*Exercise brief*. Whenever a line in the data below includes the string "document", copy it out.

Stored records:
++++++++
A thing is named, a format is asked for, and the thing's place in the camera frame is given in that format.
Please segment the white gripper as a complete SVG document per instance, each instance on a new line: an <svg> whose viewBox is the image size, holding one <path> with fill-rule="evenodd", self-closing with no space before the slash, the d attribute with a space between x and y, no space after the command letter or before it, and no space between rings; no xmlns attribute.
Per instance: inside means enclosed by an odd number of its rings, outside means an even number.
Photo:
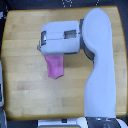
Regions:
<svg viewBox="0 0 128 128"><path fill-rule="evenodd" d="M41 39L39 40L39 44L37 45L37 50L39 50L40 52L44 51L46 40L47 40L46 31L43 31L41 32Z"/></svg>

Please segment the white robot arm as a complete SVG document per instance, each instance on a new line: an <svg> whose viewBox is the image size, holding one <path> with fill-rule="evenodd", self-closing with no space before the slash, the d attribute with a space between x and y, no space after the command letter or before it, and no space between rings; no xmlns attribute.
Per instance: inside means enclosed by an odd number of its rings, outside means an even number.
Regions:
<svg viewBox="0 0 128 128"><path fill-rule="evenodd" d="M93 61L93 70L85 83L84 116L116 117L112 29L102 9L91 9L82 23L75 20L43 25L37 49L44 56L78 54L83 49Z"/></svg>

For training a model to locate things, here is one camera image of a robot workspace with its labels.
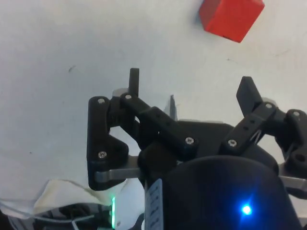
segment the blue led light
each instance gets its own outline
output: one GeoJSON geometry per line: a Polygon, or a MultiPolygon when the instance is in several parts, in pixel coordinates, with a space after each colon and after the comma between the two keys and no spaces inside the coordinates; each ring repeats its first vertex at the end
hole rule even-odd
{"type": "Polygon", "coordinates": [[[249,205],[244,205],[243,208],[242,208],[242,212],[245,214],[245,215],[250,215],[251,214],[251,208],[249,205]]]}

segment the white surface
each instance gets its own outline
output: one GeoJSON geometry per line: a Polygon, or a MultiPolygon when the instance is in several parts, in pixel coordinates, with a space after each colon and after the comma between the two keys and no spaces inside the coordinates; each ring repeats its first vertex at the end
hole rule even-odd
{"type": "Polygon", "coordinates": [[[201,2],[3,1],[1,198],[35,199],[48,179],[87,185],[87,102],[126,87],[131,67],[141,69],[140,96],[164,108],[174,94],[179,118],[236,124],[244,75],[282,109],[307,111],[307,2],[265,1],[241,44],[203,31],[201,2]]]}

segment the screw
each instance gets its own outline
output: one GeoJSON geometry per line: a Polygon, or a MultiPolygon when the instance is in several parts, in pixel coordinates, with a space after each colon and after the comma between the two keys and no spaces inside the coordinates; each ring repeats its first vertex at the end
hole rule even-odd
{"type": "Polygon", "coordinates": [[[299,112],[298,112],[298,111],[295,111],[295,112],[293,112],[293,115],[294,115],[294,116],[299,116],[299,112]]]}
{"type": "Polygon", "coordinates": [[[99,104],[102,104],[102,103],[105,102],[105,100],[103,98],[99,98],[97,101],[98,101],[99,104]]]}
{"type": "Polygon", "coordinates": [[[267,103],[267,104],[265,104],[265,107],[267,107],[268,109],[271,109],[271,108],[272,108],[272,105],[269,104],[269,103],[267,103]]]}
{"type": "Polygon", "coordinates": [[[228,141],[228,144],[231,146],[231,147],[235,147],[237,145],[237,142],[235,140],[229,140],[228,141]]]}
{"type": "Polygon", "coordinates": [[[192,144],[194,143],[194,139],[188,137],[188,138],[186,138],[186,143],[187,143],[188,145],[192,145],[192,144]]]}
{"type": "Polygon", "coordinates": [[[106,157],[106,152],[101,151],[101,152],[98,153],[98,158],[103,159],[105,157],[106,157]]]}

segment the black plastic bracket
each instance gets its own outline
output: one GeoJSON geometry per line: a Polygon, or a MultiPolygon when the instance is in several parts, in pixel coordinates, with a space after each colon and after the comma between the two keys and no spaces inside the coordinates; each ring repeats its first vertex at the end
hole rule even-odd
{"type": "Polygon", "coordinates": [[[106,122],[109,104],[106,97],[93,97],[88,106],[86,157],[89,186],[93,190],[105,190],[124,181],[98,183],[95,179],[96,172],[119,168],[128,159],[127,144],[109,135],[106,122]]]}
{"type": "Polygon", "coordinates": [[[179,161],[195,158],[198,140],[162,110],[150,107],[139,97],[130,94],[121,96],[121,105],[140,121],[138,144],[142,150],[154,140],[159,140],[174,150],[179,161]]]}

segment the green led light
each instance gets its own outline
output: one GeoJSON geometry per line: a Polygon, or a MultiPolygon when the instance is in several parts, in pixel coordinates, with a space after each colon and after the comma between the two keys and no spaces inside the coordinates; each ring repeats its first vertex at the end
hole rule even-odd
{"type": "Polygon", "coordinates": [[[115,229],[115,197],[112,198],[112,228],[115,229]]]}
++++++++
*The completed task*.
Please segment the white gripper as a complete SVG document per instance, each instance on a new line: an <svg> whose viewBox is the image size, holding one <path> with fill-rule="evenodd", self-closing with no space before the slash, the d attribute with a space between x and y, no space after the command letter or before it, and no space between rings; no xmlns attribute.
Please segment the white robot arm as a complete SVG document per instance, each instance on a new line: an <svg> whose viewBox is the image size, holding one <path> with fill-rule="evenodd", self-closing with no space before the slash, the d attribute with a space between x and y, no space after the command letter or before it, and no space between rings; no xmlns attribute.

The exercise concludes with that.